United States District Court District of Columbia.

June 10, 1969.


306 F. Supp. 618

William Garber, Washington, D. C., for Alvester Williams.

Daniel A. Rezneck, Washington, D. C., for Marcy M. Coates.

MEMORANDUM OPINION

GESELL, District Judge.

On separate applications of Howard University and George Washington University, the United States District Court issued Temporary Restraining Orders on May 6, 1969, and May 19, 1969, respectively, enjoining acts that threatened the regular activities of these educational institutions. When the Court was later advised that these Orders had not been fully obeyed, United States Marshals were instructed to make appropriate arrests.

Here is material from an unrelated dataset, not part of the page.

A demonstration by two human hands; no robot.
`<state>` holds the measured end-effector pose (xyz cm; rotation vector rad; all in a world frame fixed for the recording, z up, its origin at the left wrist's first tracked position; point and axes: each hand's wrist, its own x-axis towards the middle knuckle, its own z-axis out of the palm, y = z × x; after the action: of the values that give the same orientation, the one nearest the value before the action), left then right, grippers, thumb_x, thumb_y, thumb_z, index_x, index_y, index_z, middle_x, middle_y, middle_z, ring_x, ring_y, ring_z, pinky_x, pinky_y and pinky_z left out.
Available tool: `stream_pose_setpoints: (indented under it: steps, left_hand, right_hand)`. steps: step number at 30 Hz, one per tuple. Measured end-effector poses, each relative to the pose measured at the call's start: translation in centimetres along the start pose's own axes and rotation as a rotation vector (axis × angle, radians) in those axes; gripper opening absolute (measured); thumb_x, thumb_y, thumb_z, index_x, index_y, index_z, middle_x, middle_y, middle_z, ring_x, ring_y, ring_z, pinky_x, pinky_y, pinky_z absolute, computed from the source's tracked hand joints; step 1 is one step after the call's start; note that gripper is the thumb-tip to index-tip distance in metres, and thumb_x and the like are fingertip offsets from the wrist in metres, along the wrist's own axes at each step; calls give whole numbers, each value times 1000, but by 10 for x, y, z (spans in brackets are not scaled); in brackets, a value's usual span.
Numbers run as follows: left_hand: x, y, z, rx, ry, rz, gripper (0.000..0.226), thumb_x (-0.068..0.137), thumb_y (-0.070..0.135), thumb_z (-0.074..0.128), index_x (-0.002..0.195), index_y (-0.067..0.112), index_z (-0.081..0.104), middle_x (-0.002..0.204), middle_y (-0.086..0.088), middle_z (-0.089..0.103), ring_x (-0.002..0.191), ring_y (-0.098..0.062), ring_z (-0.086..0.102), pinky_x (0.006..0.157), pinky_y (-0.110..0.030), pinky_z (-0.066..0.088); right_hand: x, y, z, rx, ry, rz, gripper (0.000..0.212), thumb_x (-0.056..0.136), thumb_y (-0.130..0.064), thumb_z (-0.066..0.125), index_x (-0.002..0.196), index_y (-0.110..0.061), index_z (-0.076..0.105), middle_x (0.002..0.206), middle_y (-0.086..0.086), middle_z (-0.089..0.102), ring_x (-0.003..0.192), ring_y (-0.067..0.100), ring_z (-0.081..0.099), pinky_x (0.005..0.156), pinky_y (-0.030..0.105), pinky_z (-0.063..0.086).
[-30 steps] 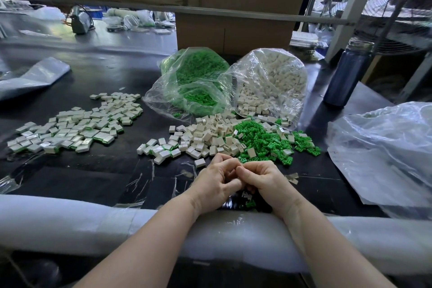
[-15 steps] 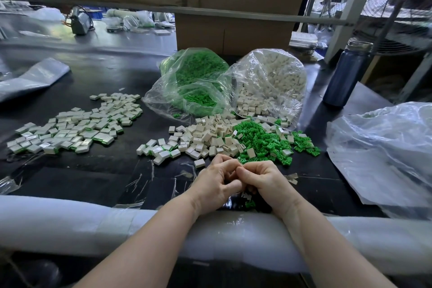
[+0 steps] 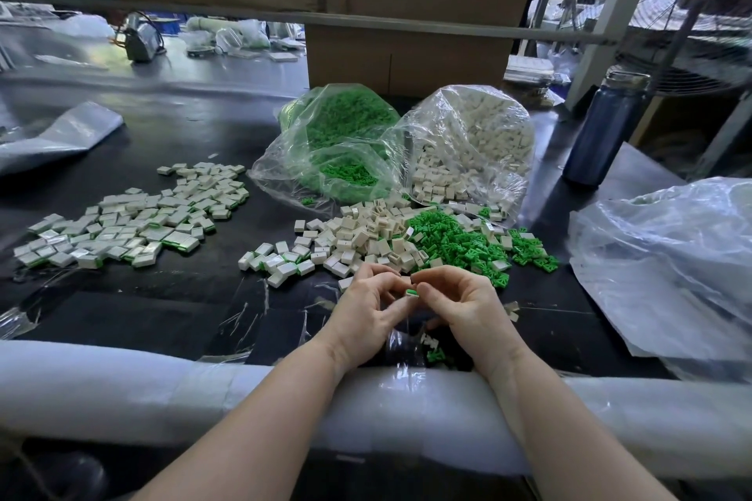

Among those arrested and ordered to show cause why they should not be held in criminal contempt under 18 U.S.C. § 402 were two juveniles, one a student at Howard and the other a student at George Washington. By separate motions they challenged the jurisdiction of the Court, asserting that in the District of Columbia exclusive jurisdiction over juveniles rests in the Juvenile Court by statute. The motions were heard together. A matter of first impression is presented.

The Temporary Restraining Orders were broadly framed to deal with conditions of unrest on the campuses. Each University invoked the Court's aid so that those desiring an education could receive it without molestation from others who were ignoring orders of duly constituted University authorities. The Orders were issued to keep University facilities open and to free non-participating students and the faculty from improper interference. The Orders applied to students and non-students whether adults or juveniles without exception.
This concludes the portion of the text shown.